Located near the colonnade, the new “clinic for the poor” opened Monday, offering free services to those unable to afford basic medical care.
“We are equipped to help all those who come knocking on our door. It is Pope Francis who wants this and those of us who are close to him in this venture are honoured and highly motivated to make this possible,” Archbishop Konrad Krajewski, the papal almoner, said Feb. 29, according to Vatican Radio.
“We are grateful to Pope Francis for having wanted, once again, to give a concrete sign of mercy in St. Peter’s Square for persons without a fixed residence or who are in difficulty,” said Lucia Ercoli, director of the Supportive Medicine Association.
“Our doctors, along with those of FAS and the Policlinico (hospital) Tor Vergata, have accepted with great passion this new challenge that ideally combines the work done in recent years in the suburbs with the heart of Christianity. ”
He added: “There still much work to be done especially in the suburbs of our city, but I think this new clinic in St Peter’s is a sign of great hope.”

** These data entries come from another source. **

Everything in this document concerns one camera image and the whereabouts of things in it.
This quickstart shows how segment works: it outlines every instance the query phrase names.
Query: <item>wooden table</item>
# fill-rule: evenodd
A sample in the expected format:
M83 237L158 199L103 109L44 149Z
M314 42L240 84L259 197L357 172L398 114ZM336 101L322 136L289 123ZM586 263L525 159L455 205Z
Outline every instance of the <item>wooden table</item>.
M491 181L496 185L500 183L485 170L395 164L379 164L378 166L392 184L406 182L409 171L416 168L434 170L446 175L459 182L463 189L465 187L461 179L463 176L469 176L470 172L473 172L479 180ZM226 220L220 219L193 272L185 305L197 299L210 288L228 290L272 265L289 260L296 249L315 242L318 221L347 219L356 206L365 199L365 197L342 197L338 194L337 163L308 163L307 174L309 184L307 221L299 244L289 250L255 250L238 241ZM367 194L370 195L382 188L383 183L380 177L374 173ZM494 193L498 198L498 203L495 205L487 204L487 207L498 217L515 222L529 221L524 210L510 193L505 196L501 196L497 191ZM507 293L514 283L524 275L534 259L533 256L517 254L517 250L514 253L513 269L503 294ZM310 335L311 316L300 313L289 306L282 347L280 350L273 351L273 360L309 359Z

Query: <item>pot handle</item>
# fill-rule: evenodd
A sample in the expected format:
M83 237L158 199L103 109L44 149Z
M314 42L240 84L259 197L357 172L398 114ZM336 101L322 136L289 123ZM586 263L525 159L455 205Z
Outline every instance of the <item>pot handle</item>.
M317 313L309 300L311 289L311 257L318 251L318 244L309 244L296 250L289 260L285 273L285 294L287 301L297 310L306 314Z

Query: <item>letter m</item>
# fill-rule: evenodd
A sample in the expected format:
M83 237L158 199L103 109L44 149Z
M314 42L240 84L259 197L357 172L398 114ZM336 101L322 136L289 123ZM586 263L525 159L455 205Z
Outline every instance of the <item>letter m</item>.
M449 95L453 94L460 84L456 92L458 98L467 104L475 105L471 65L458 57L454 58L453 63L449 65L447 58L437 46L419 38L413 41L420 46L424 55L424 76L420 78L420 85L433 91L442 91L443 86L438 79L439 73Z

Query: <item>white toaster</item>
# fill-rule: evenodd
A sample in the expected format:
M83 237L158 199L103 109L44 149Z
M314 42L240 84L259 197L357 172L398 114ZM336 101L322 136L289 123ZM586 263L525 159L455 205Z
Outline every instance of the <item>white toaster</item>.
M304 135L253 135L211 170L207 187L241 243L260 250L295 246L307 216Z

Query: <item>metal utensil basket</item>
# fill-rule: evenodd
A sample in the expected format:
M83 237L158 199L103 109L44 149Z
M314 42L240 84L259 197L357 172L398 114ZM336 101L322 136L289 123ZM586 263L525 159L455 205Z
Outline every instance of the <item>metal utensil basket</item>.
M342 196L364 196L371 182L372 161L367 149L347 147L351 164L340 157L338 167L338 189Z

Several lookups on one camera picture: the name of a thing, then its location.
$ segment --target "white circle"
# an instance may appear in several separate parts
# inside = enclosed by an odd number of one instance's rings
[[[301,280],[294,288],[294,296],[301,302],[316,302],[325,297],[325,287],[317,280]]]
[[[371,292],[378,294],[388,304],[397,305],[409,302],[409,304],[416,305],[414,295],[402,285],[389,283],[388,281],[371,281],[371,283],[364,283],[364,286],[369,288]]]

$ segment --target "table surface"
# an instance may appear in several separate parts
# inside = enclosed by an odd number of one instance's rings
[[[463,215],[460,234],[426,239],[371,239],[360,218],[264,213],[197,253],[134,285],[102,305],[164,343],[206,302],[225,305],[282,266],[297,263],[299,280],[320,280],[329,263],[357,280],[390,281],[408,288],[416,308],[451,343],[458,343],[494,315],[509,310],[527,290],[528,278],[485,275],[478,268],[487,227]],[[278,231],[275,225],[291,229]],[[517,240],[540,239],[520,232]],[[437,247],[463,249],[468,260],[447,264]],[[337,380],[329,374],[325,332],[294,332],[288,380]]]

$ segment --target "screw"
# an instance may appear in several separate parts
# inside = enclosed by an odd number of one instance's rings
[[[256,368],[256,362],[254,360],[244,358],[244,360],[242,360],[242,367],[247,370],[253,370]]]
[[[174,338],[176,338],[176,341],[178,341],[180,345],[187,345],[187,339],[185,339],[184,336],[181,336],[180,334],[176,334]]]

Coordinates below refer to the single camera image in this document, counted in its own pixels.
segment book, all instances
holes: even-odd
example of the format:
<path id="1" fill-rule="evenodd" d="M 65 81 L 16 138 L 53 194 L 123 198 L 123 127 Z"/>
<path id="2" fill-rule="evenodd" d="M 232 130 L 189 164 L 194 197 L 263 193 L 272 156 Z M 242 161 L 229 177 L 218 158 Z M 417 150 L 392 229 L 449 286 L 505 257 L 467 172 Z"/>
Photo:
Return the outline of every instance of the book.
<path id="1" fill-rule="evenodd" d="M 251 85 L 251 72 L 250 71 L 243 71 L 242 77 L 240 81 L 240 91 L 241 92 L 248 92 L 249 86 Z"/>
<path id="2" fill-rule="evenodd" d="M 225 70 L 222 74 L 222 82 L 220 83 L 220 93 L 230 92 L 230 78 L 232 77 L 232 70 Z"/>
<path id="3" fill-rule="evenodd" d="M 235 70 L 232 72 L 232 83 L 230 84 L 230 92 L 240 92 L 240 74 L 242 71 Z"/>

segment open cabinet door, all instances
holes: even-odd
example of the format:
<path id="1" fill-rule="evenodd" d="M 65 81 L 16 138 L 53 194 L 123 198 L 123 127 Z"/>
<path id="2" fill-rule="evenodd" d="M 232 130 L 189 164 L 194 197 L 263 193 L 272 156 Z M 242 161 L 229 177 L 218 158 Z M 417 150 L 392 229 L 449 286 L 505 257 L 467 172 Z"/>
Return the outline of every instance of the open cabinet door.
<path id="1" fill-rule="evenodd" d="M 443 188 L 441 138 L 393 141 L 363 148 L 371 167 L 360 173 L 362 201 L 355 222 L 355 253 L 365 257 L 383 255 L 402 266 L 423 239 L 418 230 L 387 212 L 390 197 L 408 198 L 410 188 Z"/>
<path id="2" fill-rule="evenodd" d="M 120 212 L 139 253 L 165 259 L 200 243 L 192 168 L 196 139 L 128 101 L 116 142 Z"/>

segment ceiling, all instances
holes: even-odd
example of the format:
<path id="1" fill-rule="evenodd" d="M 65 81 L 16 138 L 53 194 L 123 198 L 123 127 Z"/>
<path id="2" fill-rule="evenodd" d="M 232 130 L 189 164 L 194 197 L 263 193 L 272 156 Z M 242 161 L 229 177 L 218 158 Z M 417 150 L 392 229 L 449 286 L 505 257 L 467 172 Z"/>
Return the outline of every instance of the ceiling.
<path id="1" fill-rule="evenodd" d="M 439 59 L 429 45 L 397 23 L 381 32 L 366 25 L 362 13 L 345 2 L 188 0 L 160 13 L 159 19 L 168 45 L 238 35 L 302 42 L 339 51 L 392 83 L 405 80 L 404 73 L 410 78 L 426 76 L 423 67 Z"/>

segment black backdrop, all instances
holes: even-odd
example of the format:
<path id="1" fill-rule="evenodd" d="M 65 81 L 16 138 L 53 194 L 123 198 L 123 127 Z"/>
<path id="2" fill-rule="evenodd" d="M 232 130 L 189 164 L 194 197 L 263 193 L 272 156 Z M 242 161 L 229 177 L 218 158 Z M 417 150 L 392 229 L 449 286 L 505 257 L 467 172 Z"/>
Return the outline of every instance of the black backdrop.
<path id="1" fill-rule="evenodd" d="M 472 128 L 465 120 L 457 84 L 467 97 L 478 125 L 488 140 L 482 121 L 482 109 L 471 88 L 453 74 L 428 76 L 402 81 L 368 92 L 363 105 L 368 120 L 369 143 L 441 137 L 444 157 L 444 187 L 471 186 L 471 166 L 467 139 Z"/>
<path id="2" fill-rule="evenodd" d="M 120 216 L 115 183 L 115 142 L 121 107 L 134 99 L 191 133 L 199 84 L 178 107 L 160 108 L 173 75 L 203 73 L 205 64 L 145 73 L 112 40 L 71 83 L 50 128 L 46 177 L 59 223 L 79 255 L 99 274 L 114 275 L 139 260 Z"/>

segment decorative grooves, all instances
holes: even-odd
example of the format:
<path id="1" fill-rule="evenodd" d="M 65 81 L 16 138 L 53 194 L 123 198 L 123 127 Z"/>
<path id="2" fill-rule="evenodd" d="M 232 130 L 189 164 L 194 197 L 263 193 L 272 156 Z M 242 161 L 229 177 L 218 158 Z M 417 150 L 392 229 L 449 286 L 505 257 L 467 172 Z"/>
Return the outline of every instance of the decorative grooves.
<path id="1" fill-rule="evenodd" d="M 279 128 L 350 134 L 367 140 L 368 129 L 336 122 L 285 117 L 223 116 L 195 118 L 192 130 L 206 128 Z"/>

This is not the first initiative on Vatican grounds to be directed at offering concrete aid. Since early 2015, the Vatican has provided persons in needaccess to showers, and even a barbershop run by volunteers. Many barbers have volunteered with enthusiasm, including two barbers from the national Italian organization that transports the sick to Lourdes, and other international shrines.
“It seemed right to also provide free medical visits,” Archbishop Krajewski added, saying it is “an indispensable service to the health of the poor who live among us.”
And in October 2015, Pope Francis and his fellow Jesuits converted an old travel agency into a dormitory for the homeless.
Residents in the new “Gift of Mercy” house are welcome to stay for up to 30 consecutive days, and a schedule is set by the Missionary of Charity sisters who help keep things running smoothly.